Decoded pixels are re-encoded losslessly as RGBA PNG, so no intentional quality loss occurs during the PNG stage. HEIC decode itself follows the browser WASM decoder’s math; extremely wide-gamut or HDR scenes still map through canvas color handling typical of web browsers.
Yes. Queue up to twenty files, convert them sequentially, download individually, or fetch a single ZIP. If the browser blocks multiple downloads, rely on per-row download buttons or the ZIP export.
HEIC decode, canvas rotation, EXIF parsing, PNG encoding, and ZIP creation run locally in your browser. You still download the SynthQuery app shell and scripts like any website, but image payloads are not sent to our servers for this conversion.

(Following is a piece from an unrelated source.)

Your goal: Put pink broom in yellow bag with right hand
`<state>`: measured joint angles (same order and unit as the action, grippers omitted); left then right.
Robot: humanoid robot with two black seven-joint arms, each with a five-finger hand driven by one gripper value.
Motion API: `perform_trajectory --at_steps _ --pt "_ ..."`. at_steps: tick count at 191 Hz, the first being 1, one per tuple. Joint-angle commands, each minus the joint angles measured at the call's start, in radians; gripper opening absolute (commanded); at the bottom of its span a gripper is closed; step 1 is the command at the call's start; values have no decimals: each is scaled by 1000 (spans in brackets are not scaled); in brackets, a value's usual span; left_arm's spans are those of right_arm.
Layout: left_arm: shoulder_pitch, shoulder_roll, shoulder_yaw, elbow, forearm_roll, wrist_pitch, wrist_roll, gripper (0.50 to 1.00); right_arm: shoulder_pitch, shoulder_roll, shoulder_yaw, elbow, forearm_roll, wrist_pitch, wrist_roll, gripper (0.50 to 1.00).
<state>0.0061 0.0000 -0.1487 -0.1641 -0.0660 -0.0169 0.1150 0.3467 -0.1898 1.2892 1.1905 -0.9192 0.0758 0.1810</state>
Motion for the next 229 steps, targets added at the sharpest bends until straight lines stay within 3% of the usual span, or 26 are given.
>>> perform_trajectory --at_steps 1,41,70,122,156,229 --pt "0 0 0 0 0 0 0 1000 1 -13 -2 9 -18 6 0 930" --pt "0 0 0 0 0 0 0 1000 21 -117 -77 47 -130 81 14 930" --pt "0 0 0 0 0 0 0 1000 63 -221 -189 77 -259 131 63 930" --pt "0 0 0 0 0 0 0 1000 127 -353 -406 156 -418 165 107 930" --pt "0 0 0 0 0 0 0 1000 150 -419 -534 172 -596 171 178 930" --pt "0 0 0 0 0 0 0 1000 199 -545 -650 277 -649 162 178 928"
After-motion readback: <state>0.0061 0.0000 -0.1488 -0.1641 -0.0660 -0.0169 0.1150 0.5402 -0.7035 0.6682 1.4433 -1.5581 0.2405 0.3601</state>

Yes, when you use a current Chromium, Edge, or Firefox build with WebAssembly enabled—same requirement as other in-browser HEIC tools. Safari on macOS and iOS also works. If decode fails, update the browser or try another engine; corporate policies that block WASM will prevent decoding.
Live Photos combine a still HEIC with a short movie. SynthQuery processes the still HEIC frame only—the motion component is ignored. Export the video separately in Photos or dedicated video tools if you need the full Live Photo experience.
Each HEIC or HEIF file may be up to fifty megabytes, with twenty files per session. Those caps mirror other SynthQuery batch image utilities to keep mobile browsers stable.